Good positioning grants combat bonuses. Good positioning grants combat bonuses.

   Another issue arises from the Sin gauge. In tactical RPGs, enemies should be bumped off as narrowly as possible to save character turns and damage for other foes. Collecting Sin encourages the player to set up enemies so that when one is killed, the attack can continue long enough to rack up a nice amount of Sin. Try to win with a solid tactical mind, and lose out on the Sin bonus items. Aim for lots of Sin, and risk leaving enemies alive to counterattack. This is all solved with the plume, but it is a bittersweet solution. Using the plume to hulk up a unit makes the hardest battles very easy, and will certainly max out the Sin bonus, but it is in no way strategic and undermines the game's difficulty.
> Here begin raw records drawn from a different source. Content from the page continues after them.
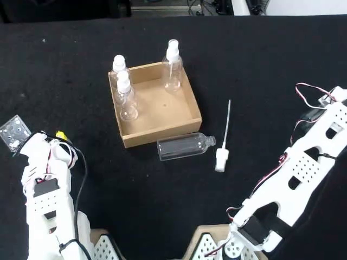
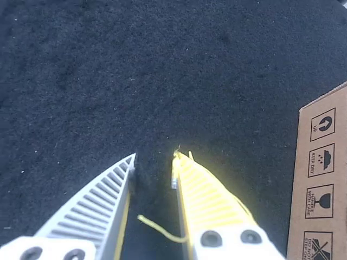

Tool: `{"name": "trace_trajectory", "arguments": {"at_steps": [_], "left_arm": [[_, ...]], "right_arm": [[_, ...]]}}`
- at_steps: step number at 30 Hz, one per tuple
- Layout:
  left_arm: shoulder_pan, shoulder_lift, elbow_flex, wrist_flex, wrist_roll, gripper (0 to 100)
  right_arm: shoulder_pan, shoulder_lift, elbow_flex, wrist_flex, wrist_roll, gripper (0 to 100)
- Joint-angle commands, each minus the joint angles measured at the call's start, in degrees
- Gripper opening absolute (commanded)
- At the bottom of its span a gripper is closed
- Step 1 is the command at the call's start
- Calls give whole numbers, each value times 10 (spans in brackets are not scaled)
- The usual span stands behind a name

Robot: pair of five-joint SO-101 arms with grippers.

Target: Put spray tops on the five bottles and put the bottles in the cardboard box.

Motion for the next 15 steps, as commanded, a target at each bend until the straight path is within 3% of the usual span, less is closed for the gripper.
{"name": "trace_trajectory", "arguments": {"at_steps": [1, 8, 15], "left_arm": [[-3, -9, -8, -14, -2, 95], [-5, -9, -7, -14, -2, 95], [-6, -9, -7, -14, -2, 95]], "right_arm": [[5, -87, -41, 71, 6, 10], [3, -166, -41, 153, 12, 10], [6, -215, -41, 207, 71, 10]]}}
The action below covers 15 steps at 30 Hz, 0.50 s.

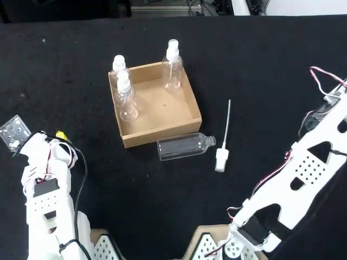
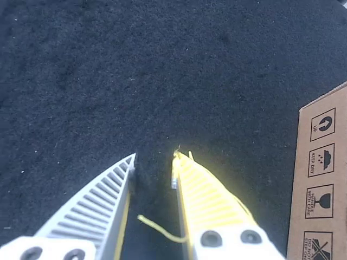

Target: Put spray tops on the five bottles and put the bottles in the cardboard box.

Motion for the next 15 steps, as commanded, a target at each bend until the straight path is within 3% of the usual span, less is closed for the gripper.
{"name": "trace_trajectory", "arguments": {"at_steps": [1, 10, 15], "left_arm": [[-6, -9, -7, -14, -2, 95], [-4, -9, -9, -14, -2, 95], [-4, -9, -9, -14, -2, 95]], "right_arm": [[10, -73, -41, 19, 11, 10], [27, -167, -31, 25, 11, 10], [34, -272, 82, 25, 11, 9]]}}
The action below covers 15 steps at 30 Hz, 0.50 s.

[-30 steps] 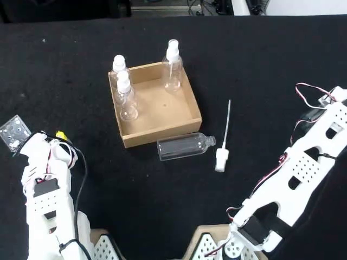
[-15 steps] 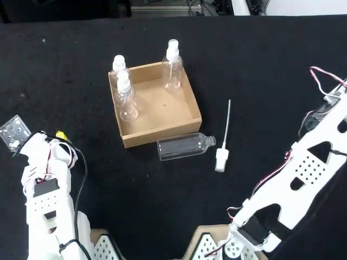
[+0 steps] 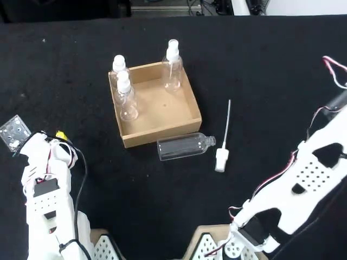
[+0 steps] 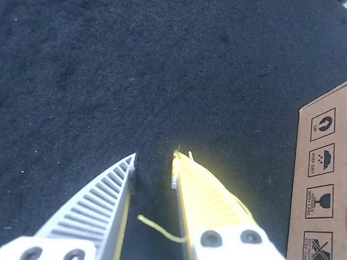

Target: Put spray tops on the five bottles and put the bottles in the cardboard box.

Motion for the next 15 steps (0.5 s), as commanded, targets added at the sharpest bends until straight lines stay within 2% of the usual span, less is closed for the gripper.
{"name": "trace_trajectory", "arguments": {"at_steps": [1, 8, 11, 15], "left_arm": [[-4, -9, -9, -14, -2, 95], [-5, -9, -7, -14, -2, 95], [-7, -9, -6, -14, -2, 95], [-7, -9, -5, -14, -2, 95]], "right_arm": [[18, -129, 102, 21, 4, 9], [-25, -383, 428, -11, 2, 9], [-46, -495, 593, -108, 0, 9], [-55, -641, 869, -330, 3, 9]]}}
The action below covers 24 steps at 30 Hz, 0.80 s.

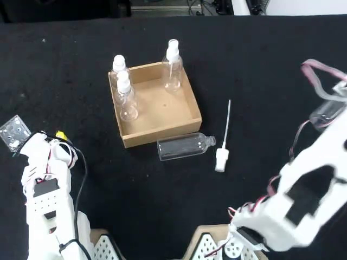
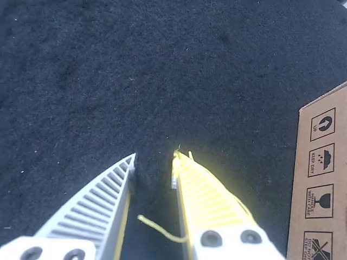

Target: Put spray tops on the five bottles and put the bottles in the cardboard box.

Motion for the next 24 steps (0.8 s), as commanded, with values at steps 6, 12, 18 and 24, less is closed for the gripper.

The plume's effects on the difficulty are long-lasting; the pile of loot granted by the Sin bonus and the overpowered skill Wylfred learns will surely make future battles easier too. The end result is a poorly implemented battle system whose two sources of inspiration are always at odds with each other rather than working together, and the large line of squishy friends to sacrifice to the plume takes away any sense of challenge. Also, because AP, which is needed for magic, items, and techniques, slowly regenerates, when things get rough the best strategy is to kill all nearby enemies, wait a few rounds for AP to restore, move forward to the next enemy or two, dispatch them, and repeat. Enemies rarely charge the party and are easy to trap behind walls.
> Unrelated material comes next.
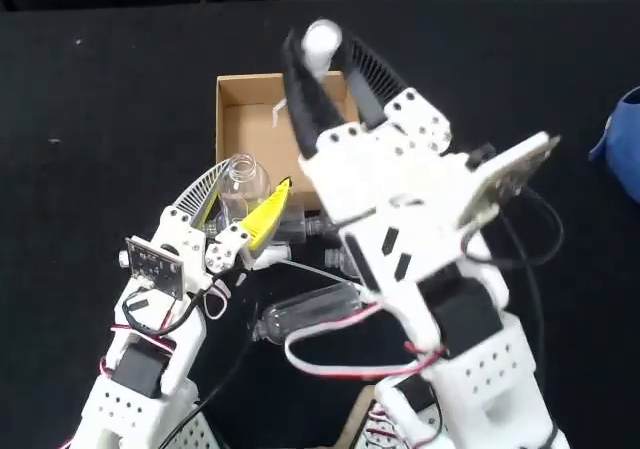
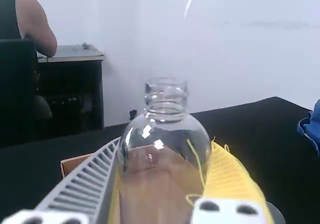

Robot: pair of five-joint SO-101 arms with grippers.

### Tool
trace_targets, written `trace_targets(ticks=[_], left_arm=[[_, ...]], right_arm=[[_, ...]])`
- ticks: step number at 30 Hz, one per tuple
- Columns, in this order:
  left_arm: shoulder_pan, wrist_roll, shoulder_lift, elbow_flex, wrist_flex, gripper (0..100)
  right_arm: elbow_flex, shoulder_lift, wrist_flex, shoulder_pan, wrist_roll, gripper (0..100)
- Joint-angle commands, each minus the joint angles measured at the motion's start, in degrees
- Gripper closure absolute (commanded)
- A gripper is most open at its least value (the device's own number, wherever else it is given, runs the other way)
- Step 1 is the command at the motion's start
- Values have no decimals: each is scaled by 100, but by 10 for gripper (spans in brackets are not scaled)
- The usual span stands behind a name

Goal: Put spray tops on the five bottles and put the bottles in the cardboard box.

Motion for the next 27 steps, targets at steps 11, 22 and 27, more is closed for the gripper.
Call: trace_targets(ticks=[11, 22, 27], left_arm=[[57, 70, -44, 136, 237, 970], [57, 70, -44, 136, 255, 970], [57, 70, -44, 136, 255, 970]], right_arm=[[-84, -444, 545, -466, 141, 986], [-136, -453, 580, -677, 141, 986], [-171, -453, 545, -677, 141, 986]])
   The interface is clean and readable, but missing so many small details and conveniences, one can easily tell that this is tri-Ace's first stab at a tactical RPG. Numerous absent features like clearly displaying how a new piece of equipment affects a unit's stats and a decent tutorial for the traditional Valkyrie Profile combat system come across as more absent-minded than lazy. The 2D sprites and textures are a murky, earth-toned mess that no one would brag about, being barely adequate enough for the player to distinguish between the different classes. Speech maintains a formal, Old Englishy tone, like Shakespeare, but understandable without footnotes; however, the dialogue is surprisingly lifeless and flat considering how serious and emotional some of the situations in the story are. Wylfred, who is supposed to be so angry at Lenneth that he murders his friends without a thought, comes across as monotone and boring in the text — which is all there is to go by since cutscenes have no voice acting. The music is largely recycled from previous Valkyrie Profile games, and is the only part of the presentation that is above average. VP music is beautiful in such a simple way that even the DS cannot ruin it.
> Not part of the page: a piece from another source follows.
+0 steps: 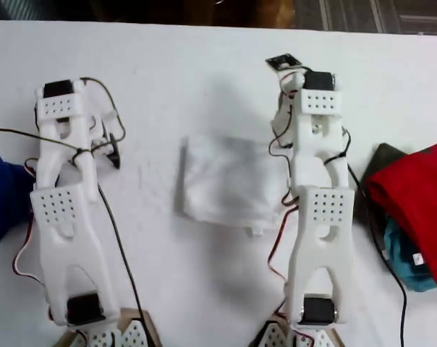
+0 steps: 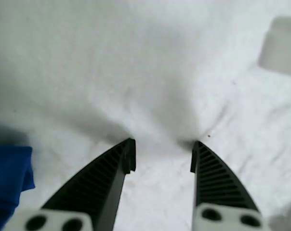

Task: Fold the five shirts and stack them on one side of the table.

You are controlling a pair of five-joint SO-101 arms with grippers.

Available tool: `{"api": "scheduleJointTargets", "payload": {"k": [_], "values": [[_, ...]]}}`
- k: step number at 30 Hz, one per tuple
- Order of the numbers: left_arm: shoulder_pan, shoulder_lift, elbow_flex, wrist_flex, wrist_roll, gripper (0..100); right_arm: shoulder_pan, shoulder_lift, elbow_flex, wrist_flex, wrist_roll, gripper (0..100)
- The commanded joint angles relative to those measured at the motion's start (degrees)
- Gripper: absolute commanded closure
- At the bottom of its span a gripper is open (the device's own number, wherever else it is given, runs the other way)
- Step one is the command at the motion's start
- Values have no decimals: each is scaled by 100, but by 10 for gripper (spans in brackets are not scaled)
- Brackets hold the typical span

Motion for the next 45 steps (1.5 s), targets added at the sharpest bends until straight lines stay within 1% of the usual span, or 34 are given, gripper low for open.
{"api": "scheduleJointTargets", "payload": {"k": [1, 8, 12, 13, 16, 18, 20, 23, 31, 38, 41, 45], "values": [[-26, 44, 22, 0, -35, 806, 48, -673, -193, 136, 35, 981], [-26, 44, 22, 0, -35, 806, 4, -1525, 0, 145, 35, 978], [-26, 44, 31, 9, -35, 806, -22, -2246, 1196, 145, 44, 969], [-26, 44, 31, 9, -35, 806, -31, -2475, 1626, 145, 44, 947], [-26, 44, 31, 9, -35, 806, -48, -3152, 2936, 145, 44, 833], [-18, 44, 22, 9, -35, 806, -48, -3547, 3648, 136, 62, 774], [-18, 44, 13, 0, -35, 806, -48, -3864, 4193, 136, 255, 765], [0, 44, 4, -9, -35, 806, -224, -4119, 4580, 127, 387, 763], [44, 44, -13, -18, -35, 806, -796, -3873, 4615, 84, 360, 762], [44, 44, -13, -18, -35, 806, -743, -2941, 4580, -84, 334, 762], [44, 44, -13, -18, -35, 806, -734, -2738, 4580, -180, -18, 762], [44, 44, -13, -18, -35, 806, -822, -2607, 4580, -233, -299, 762]]}}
   Trying to combine peanut butter and jelly into a delicious sandwich, tri-Ace instead takes two very different battle systems and combines them into something like ice cream with poached eggs on top. The tactical parts alone are decent with lots of customizability and strategies to ponder, and the Valkyrie Profile system is about as good here as it is in the first two games in the series, but instead of meshing and working together, they pull against each other as the player is left wishing he had just one system or the other. The game is borderline impossible without using the plume, a challenge hardcore gamers will certainly lose many hours to, but mindlessly easy if the plume is used often. Knocking off his friends leads Wylfred to a bad ending, but a New Game+ option carries over the all-important techniques learned in the first run. The hope, then, is that gamers will play through Covenant of the Plume, which is between fifteen and twenty hours long on the first try, a second time while aiming for a plume-free, more satisfying ending. Again, the difficulty is mitigated, this time by the carried over endgame equipment and abilities. Covenant of the Plume is not terrible, or even bad, but it is sure to disappoint fans of both tactical RPGs and the Valkyrie Profile series, and carries a high price tag for such a short game with a subpar presentation. Valkyrie Profile fans, if mentally prepared for overall mediocrity and a lame duck story unbefitting of the series, might want to try this out, but those who enjoy tactical RPGs can find several other better, cheaper options on the DS.